SPOTTED: I bronzi ellenistici a Palazzo Strozzi a Firenze
Palazzo Strozzi a Firenze è la prima sede della grande mostra “Potere e pathos. Bronzi del mondo ellenistico” (dal 14 marzo al 21 giugno 2015) concepita e realizzata in collaborazione con il J. Paul Getty Museum di Los Angeles, la National Gallery of Art di Washington e la Soprintendenza Archeologia della Toscana. L’esposizione è concepita su scala mondiale: dopo la tappa fiorentina si sposterà a Los Angeles per concludersi a Washington DC.
La rassegna vede  riuniti, per la prima volta a Firenze, alcuni tra i maggiori capolavori del mondo antico, provenienti dai più importanti musei archeologici italiani e internazionali come il Museo Archeologico Nazionale di Firenze, il Museo Nacional del Prado di Madrid, il British Museum di Londra, il Metropolitan Museum of Art di New York, il Museo Archeologico Nazionale di Atene, il Musée du Louvre di Parigi, i Musei Vaticani, solo per citarne alcuni.
La mostra è curata da Jens Daehner e Kenneth Lapatin, del J. Paul Getty Museum di Los Angeles. Le opere esposte offrono agli spettatori la possibilità di fare una panoramica del mondo ellenistico attraverso anche il punto di vista storico, geografico e politico.
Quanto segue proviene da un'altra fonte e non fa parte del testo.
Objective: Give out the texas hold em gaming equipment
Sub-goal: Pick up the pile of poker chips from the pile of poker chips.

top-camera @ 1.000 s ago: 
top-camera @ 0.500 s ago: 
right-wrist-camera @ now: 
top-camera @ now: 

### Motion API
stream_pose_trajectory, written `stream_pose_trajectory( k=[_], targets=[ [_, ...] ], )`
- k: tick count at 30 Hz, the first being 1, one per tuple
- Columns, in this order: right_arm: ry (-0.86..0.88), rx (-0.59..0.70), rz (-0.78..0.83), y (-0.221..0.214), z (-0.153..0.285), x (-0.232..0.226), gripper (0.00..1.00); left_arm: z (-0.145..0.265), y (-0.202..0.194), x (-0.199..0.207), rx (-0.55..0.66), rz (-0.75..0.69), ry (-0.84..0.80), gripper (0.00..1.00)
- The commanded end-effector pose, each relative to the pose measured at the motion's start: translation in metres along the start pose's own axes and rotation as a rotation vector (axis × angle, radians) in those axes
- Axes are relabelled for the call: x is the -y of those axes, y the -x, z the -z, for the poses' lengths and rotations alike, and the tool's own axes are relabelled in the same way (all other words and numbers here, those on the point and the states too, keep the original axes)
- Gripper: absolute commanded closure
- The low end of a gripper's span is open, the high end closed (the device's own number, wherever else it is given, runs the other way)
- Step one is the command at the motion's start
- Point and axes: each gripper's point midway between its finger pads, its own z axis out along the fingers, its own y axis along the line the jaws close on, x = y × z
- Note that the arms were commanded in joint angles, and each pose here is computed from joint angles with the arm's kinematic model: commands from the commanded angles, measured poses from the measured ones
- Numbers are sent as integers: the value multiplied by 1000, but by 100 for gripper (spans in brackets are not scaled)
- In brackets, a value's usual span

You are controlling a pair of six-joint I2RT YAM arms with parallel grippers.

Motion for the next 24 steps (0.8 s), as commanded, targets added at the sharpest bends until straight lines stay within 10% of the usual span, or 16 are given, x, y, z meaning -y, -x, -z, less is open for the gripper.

L’esposizione offre allo spettatore cinquanta statue (prodotte tra il IV secolo A.C. e il I secolo D.C.) di età ellenistica, periodo in cui l’arte antica ha raggiunto i  massimi livelli, riuscendo a creare modelli di bellezza e realismo travolgenti, connotati dal realismo ed espressività che si pongono in antitesi con la bellezza astratta ed idealizzata del periodo classico. Suddivisa in sette sezioni tematiche la mostra tocca diversi temi: da quello del collezionismo delle statue ellenistiche, già diffuso nel Rinascimento, al tema dei ritratti del potere; al tema della rappresentazione del corpo, illustrando gli innovamenti stilistici, al tema del realismo e dell’espressività, punti cardine dell’arte ellenistica; per poi toccare temi come quello delle repliche, della rappresentazione delle divinità e chiudere con gli stili del passato, sottolineando come sia stato riscoperto un interesse per l’arte arcaica insieme alla mescolanza di stili tardo ellenistici.
Statue monumentali di divinità ed eroi sono affiancate a ritratti di personaggi storici e sculture di marmo e pietra. All’interno della mostra è dato anche spazio al racconto di come le opere esposte sono state ritrovate:  la maggior parte è stata ritrovata in mare (Mediterraneo, Mar Nero), oppure attraverso scavi archeologici, che pongono i reperti in relazione ad antichi contesti.
La particolarità dell’esposizione è quella di contestualizzare le opere esposte: non limitandosi a ricreare il luogo in cui venivano esposte le statue (dai santuari, agli spazi pubblici, alle case, ai cimiteri), ma anche illustrare la loro funzione, come “voto” per la divinità, come commemorazione per personaggi celebri o come simbolo funerario. Inoltre la mostra indaga il processo di produzione, di fusione e le tecniche di finitura delle opere.